The role of nitric oxide as an effector of macrophage-mediated cytotoxicity against <i>Trichomonas vaginalis</i>

, Park, G C; , Ryu, J S; , Min, D Y

doi:1997.35.3.189

Korean J Parasito > Volume 35(3):1997 > Article

Original Article


Korean J Parasitol. 1997 Sep;35(3):189-195. English.
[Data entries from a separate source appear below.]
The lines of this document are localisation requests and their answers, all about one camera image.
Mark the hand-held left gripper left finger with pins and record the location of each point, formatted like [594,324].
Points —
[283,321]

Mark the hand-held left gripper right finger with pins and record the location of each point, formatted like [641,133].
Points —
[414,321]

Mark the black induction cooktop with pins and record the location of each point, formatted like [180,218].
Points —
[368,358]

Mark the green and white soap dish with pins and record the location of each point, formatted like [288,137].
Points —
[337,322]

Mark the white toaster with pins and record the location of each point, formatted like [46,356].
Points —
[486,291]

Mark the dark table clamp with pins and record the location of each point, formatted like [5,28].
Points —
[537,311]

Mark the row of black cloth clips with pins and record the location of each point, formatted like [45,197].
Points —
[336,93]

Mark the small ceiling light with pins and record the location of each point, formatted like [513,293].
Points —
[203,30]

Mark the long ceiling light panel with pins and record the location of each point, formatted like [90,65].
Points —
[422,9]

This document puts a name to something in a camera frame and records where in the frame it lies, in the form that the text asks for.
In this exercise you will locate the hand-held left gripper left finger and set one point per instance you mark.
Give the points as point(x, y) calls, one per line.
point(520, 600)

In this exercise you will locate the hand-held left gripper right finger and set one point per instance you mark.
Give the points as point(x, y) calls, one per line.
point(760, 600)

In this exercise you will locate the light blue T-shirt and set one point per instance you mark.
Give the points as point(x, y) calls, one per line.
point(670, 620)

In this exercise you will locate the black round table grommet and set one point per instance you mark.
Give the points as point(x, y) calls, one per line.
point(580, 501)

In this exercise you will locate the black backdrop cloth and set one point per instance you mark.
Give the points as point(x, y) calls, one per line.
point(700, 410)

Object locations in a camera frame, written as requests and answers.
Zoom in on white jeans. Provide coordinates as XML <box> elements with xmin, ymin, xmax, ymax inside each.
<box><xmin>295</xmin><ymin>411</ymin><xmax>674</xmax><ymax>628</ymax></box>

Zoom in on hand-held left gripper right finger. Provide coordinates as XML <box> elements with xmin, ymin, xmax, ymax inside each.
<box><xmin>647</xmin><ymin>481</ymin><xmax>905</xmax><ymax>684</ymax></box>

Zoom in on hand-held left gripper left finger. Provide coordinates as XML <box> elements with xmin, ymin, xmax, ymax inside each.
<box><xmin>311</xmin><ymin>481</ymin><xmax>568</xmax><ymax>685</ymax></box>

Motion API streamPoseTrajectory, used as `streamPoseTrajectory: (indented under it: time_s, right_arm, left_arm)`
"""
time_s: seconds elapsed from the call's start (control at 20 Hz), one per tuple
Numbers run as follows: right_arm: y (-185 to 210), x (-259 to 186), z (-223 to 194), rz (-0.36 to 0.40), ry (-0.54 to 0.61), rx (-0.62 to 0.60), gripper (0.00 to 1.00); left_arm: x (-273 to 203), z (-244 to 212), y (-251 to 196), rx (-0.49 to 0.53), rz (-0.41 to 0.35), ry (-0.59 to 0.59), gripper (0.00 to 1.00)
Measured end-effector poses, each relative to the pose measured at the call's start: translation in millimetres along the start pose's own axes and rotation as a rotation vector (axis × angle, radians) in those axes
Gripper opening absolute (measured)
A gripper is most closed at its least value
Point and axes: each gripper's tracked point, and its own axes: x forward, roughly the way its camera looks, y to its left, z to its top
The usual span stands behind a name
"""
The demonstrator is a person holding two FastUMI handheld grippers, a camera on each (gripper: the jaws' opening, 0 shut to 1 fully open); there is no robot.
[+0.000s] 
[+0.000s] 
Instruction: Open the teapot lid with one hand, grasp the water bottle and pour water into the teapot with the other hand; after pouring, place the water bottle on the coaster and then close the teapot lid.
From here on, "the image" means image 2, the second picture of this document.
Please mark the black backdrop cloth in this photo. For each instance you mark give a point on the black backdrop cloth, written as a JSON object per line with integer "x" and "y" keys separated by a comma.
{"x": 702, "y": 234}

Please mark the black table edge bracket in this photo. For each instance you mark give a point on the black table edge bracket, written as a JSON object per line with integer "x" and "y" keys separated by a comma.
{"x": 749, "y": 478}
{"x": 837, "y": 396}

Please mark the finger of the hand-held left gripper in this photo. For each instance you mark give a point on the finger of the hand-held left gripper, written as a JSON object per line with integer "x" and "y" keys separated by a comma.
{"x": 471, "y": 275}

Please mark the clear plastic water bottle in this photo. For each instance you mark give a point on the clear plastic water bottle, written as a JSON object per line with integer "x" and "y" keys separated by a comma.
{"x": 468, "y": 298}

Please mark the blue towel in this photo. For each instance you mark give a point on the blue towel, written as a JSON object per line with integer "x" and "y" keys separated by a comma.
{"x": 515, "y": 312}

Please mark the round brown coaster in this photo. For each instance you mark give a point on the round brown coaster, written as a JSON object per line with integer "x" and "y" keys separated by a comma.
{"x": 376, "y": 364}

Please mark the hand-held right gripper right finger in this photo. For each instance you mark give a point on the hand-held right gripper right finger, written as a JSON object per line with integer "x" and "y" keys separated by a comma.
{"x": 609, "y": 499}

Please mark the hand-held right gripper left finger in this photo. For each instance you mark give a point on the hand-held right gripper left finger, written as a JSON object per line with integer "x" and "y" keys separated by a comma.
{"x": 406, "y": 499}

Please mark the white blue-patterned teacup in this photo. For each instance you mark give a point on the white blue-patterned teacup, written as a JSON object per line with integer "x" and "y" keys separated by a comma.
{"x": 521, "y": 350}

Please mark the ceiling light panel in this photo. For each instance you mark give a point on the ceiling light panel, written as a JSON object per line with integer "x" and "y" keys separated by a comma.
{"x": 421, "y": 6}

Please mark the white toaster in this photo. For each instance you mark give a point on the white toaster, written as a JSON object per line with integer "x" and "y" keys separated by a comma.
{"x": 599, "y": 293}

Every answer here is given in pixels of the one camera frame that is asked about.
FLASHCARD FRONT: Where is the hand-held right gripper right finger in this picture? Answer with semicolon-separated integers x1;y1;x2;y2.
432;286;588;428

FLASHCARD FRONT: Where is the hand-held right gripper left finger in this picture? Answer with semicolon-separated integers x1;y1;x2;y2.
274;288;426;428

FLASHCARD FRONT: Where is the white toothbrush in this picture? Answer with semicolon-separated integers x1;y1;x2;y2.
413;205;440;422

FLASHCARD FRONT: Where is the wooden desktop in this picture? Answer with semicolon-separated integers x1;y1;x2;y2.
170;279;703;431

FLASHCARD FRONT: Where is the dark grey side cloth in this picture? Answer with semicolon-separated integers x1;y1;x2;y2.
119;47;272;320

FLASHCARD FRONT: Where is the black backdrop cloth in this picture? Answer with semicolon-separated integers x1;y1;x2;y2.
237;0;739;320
Published online Sep 20, 1997. http://dx.doi.org/10.3347/kjp.1997.35.3.189
Copyright © 1997 by The Korean Society for Parasitology


The role of nitric oxide as an effector of macrophage-mediated cytotoxicity against Trichomonas vaginalis
G C Park,¹J S Ryu,^*² and D Y Min²
Department of Obstetrics and Gynecology, College of Medicine, Yonsei University, Seoul 120-751, Korea.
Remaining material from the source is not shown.